Anticorpo policlonale di coniglio hnRNP I
WB | 1:500 - 1:2000 |
IHC | 1:50 - 1:200 |
SE/ICC | 1:50 - 1:200 |
Descrizione | Anticorpo policlonale di coniglio anti-hnRNP I |
Specificità | Riconosce i livelli endogeni della proteina hnRNP I. |
Tipo di anticorpo | Anticorpo primario |
Immunogeno | KLH-peptide sintetico coniugato di hnRNP I umano |
Purificazione | L'anticorpo è stato purificato mediante cromatografia di affinità immunogena. |
Peso Molecolare | Previsto: 57; Osservato: 59 kD |
Modulo/Buffer | Liquido in 0,42% fosfato di potassio, 0,87% cloruro di sodio, pH 7,3, 30% glicerolo e 0,01% azoturo di sodio. |
Nomi alternativi | PTB; Tratto polipirimidinico - proteina legante 1; PTB; proteina legante l'RNA-PPTB-1 da 57 kDa; Ribonucleoproteina nucleare eterogenea I; hnRNP I |
Simbolo del gene | PTBP1 |
Entrez Gene | 5725(Umano) |
SwissProt | P26599(Umano); P17225(Topo); Q00438(Ratto) |
*Numero clone, reattività, origine/host e clonalità sono reperibili nel nome del prodotto e nella sezione Caratteristiche principali sopra.

Analisi Western blot dell'espressione di hnRNP I nei lisati di cellule intere K562 (A), Hela (B), Jurkat (C). (Dimensione della banda prevista: 57; 59 kD; Dimensione della banda osservata: 59 kD)

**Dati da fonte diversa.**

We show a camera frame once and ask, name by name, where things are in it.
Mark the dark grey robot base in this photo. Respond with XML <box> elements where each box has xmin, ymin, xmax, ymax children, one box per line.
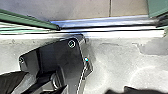
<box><xmin>18</xmin><ymin>34</ymin><xmax>95</xmax><ymax>94</ymax></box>

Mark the silver metal door threshold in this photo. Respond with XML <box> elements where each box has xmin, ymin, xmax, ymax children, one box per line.
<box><xmin>0</xmin><ymin>15</ymin><xmax>168</xmax><ymax>40</ymax></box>

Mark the green framed glass door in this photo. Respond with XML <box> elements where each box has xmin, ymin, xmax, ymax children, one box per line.
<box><xmin>146</xmin><ymin>0</ymin><xmax>168</xmax><ymax>20</ymax></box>

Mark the green lit round button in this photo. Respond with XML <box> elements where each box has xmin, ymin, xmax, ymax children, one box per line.
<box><xmin>83</xmin><ymin>57</ymin><xmax>91</xmax><ymax>64</ymax></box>

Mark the round silver base bolt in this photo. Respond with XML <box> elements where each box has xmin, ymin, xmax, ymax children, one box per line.
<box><xmin>67</xmin><ymin>39</ymin><xmax>76</xmax><ymax>48</ymax></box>

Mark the green framed glass wall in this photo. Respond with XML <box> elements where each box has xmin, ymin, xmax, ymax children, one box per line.
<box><xmin>0</xmin><ymin>7</ymin><xmax>63</xmax><ymax>32</ymax></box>

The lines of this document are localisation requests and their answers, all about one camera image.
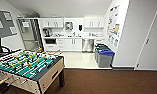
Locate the grey bin green lid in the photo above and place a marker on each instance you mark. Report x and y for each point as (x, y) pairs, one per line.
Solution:
(101, 47)

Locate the white sink base cabinet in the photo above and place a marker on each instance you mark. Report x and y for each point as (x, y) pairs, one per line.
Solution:
(73, 45)

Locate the black coffee machine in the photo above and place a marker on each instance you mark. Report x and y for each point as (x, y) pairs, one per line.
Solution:
(47, 32)

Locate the small blue white notice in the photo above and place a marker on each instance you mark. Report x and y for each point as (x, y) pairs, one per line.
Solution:
(110, 39)

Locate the white drawer stack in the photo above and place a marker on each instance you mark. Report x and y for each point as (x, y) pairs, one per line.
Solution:
(60, 45)
(98, 41)

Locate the stainless steel dishwasher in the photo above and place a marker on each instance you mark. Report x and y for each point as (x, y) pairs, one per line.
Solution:
(88, 45)

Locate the grey bin blue lid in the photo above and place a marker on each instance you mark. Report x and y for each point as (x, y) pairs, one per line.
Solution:
(105, 60)

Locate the large colourful wall poster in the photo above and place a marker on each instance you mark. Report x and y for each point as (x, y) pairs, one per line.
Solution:
(113, 20)

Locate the white door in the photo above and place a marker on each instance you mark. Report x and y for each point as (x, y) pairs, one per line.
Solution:
(150, 50)

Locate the stainless steel refrigerator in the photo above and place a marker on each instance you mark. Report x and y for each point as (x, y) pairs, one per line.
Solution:
(29, 36)

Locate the black built-in microwave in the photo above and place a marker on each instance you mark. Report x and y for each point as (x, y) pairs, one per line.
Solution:
(50, 41)

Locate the foosball table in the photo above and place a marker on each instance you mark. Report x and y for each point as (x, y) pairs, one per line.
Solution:
(27, 65)

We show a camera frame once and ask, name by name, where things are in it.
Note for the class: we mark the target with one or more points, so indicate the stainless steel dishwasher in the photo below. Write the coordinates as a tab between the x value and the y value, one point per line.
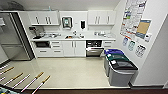
94	48

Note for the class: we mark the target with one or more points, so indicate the white base cabinet with doors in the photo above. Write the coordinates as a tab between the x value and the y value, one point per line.
73	48

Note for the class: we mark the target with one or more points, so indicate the steel kitchen sink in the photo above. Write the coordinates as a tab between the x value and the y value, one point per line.
74	37

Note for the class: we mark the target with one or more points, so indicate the chrome faucet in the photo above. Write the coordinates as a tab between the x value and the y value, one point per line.
74	33

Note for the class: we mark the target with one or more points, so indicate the dish soap bottle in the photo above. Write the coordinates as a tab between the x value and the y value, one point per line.
95	33

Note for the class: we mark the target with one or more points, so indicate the black soap dispenser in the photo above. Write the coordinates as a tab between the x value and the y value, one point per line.
82	24

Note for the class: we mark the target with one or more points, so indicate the white drawer cabinet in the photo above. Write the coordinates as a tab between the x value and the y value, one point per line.
108	43

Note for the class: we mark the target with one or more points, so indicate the blue recycling bin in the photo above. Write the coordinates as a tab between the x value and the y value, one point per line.
114	51

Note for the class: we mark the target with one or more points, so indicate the steel paper towel dispenser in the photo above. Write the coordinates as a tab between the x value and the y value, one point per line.
66	22

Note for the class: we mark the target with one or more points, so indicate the green recycling bin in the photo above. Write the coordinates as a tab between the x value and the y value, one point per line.
119	57

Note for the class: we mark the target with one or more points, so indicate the black built-in microwave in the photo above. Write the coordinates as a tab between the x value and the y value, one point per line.
42	44

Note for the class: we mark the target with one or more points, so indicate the grey trash bin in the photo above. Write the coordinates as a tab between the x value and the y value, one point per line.
122	71

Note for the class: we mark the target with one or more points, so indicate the green bin sign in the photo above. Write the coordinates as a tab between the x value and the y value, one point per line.
131	45

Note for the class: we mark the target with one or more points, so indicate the flat black tray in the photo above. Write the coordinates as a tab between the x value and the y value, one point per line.
36	37

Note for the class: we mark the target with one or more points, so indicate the bulletin board with papers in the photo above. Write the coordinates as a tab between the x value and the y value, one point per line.
132	18

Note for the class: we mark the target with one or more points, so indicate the orange and blue notice board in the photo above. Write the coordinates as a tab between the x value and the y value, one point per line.
143	30

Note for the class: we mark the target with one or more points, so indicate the stainless steel refrigerator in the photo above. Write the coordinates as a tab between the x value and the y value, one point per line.
15	38

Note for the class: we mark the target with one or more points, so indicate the white wall cabinet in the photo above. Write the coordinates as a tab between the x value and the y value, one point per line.
43	18
101	17

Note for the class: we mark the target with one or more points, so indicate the small white wall box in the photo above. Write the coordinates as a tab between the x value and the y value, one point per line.
148	37

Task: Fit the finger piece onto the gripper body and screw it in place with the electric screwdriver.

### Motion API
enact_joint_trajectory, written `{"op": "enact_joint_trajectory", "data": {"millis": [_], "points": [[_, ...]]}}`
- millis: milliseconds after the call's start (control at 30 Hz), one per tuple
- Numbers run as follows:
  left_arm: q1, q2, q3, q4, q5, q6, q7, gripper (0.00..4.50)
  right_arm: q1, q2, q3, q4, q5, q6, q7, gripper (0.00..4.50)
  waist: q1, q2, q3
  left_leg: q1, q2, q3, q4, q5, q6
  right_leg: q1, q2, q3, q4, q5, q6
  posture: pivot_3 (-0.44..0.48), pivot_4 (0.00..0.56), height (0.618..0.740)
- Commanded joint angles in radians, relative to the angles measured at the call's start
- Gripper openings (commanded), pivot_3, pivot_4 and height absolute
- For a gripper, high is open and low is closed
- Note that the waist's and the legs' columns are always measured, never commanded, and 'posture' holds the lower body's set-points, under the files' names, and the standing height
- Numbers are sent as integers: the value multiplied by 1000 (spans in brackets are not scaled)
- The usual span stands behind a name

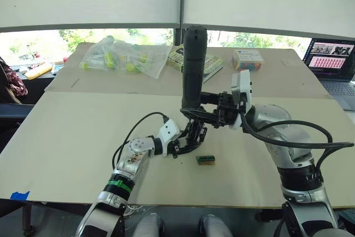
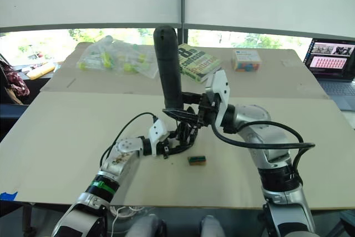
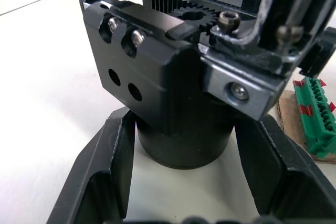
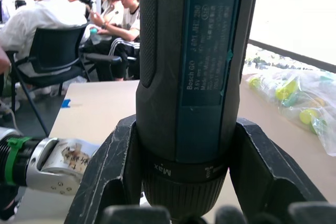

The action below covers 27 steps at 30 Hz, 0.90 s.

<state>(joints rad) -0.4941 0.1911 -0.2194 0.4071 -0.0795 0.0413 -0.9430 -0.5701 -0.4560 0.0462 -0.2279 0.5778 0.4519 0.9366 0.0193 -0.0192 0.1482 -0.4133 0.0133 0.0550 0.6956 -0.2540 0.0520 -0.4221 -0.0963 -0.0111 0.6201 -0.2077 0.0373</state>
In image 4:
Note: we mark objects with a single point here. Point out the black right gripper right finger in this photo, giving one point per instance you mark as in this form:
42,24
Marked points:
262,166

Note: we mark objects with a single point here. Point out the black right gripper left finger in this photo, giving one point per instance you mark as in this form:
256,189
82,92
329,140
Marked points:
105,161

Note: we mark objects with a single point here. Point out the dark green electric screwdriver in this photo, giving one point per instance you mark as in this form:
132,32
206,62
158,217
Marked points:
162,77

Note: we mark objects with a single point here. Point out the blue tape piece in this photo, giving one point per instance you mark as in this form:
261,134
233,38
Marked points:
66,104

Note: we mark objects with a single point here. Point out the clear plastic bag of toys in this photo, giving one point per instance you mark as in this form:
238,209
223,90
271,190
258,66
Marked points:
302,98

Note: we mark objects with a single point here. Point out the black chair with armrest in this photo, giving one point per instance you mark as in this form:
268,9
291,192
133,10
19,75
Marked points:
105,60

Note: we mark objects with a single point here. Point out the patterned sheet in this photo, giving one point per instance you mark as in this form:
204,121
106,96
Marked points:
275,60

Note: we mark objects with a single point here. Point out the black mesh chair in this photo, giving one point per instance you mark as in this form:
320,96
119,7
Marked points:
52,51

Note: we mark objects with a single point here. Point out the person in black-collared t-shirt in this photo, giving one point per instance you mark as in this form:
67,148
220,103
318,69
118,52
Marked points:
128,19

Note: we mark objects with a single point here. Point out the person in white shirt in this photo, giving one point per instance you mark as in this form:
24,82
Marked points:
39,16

Analisi immunoistochimica della colorazione hnRNP I nella sezione di tessuto incluso in paraffina fissata in formalina dello stomaco umano. La sezione è stata pretrattata utilizzando il recupero dell'antigene mediato dal calore con tampone di citrato di sodio (pH 6,0). La sezione è stata quindi incubata con l'anticorpo a temperatura ambiente e rilevata utilizzando un sistema polimerico compatto coniugato con HRP. DAB è stato utilizzato come cromogeno. La sezione è stata quindi controcolorata con ematossilina e montata con DPX.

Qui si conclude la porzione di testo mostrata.